24.02.2013: (mg) - Mit Svea Kittner und Luca Willmann (beide SV Werder) verkauften sich die beiden Bremer Vertrater bei den 60 Deutschen Hallenmeisterschaften in Dortmund teuer und überzeugten in der ausverkauften Helmut-Körnig-Halle mit starken Leistungen.
 
Als erstes gab Svea Kittner, in ihrem ersten Jahr bei den Frauen, ihr Debüt bei den „großen“ Deutschen Meisterschaften. Über 60 Meter ging sie am Samstag an den Start und krönte ihre ohnehin schon beeindruckende Hallensaison. Bereits im Vorlauf bestätigte die 19-jährige mit 7,69 Sekunden ihre bisher gezeigten Leistungen und schaffte den Sprung ins Halbfinale der 16 besten deutschen Sprinterinnen. Verena Sailer, 100 Meter-Europameisterin 2010 in Barcelona, und Inna Weit, amtierende Deutsche Meisterin über 200 Meter, hießen unter anderen die Konkurrentinnen im Halbfinale. Inspiriert durch diese namenhafte Konkurrenz und angespornt durch die stimmungsvolle Arena sprintete Svea Kittner zu einer neuen persönlichen Bestzeit von 7,64 Sekunden. Zwar reichte diese Zeit zwar nicht für das Finale der besten Acht, aber mit der zwölfbesten Zeit übertraf sie alle Erwartungen. Dies sah auch ihr Sprinttrainer Andrei Fabrizius so: „Svea hat ihre Sache hier richtig gut gemacht und sich selbst für ihre sehr starke Hallensaison belohnt. Nach einem von Verletzungen geprägten Sommer freut mich ihre Entwicklung umso mehr.“

Am Sonntag ging mit Luca Willmann auch der zweite Bremer Sprinter an den Start.
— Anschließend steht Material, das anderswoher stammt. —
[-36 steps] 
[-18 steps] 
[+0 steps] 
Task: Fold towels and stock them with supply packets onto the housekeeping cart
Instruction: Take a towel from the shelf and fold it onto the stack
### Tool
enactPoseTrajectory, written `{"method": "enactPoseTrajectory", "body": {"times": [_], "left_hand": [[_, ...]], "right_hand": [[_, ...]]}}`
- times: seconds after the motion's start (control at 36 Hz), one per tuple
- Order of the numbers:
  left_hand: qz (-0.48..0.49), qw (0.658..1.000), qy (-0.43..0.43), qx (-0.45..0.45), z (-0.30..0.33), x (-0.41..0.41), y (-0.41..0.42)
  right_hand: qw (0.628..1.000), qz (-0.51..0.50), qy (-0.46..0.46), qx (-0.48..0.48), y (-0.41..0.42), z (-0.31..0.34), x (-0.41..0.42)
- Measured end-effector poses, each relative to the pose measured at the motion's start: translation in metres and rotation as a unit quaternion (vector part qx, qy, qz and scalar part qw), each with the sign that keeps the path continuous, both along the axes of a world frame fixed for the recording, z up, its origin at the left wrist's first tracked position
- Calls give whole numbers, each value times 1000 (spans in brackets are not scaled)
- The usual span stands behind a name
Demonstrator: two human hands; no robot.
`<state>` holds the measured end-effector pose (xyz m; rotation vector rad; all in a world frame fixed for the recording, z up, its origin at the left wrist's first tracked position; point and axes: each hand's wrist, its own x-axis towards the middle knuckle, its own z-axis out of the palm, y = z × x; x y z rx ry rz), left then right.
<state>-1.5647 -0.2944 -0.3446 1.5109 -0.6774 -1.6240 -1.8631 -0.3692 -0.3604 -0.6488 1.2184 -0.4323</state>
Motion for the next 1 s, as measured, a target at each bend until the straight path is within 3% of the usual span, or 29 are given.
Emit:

Luca Willmann steigerte sich im Verlauf der Hallensaison von Rennen zu Rennen über seine Lieblingsstrecke, den 200 Metern. Zuletzt gelang ihm bei einem Hallenmeeting in Bielefeld eine neue Bestzeit von 22,01 Sekunden. Was aber auf dieser Distanz in der Halle die richtige Bahn bewirkt, zeigte sich einmal mehr in Dortmund und ist der Grund für die Streichung dieser Strecke bei internationalen Meisterschaften. Die Vorläufe werden nach den Meldezeiten gesetzt, womit der Werderaner mit Bahn eins vorlieb nehmen musste. Aufgrund der engen Kurvenradien in der Halle ist dies ein beträchtlicher Nachteil, wie es auch Luca Willmann erfahren musste. In Topform angereist, konnte er auf dieser Bahn sein Potential nicht ausschöpfen und so spiegelt seine Zeit von 22,60 Sekunden auch keinesfalls sein derzeitiges Leistungsvermögen wider.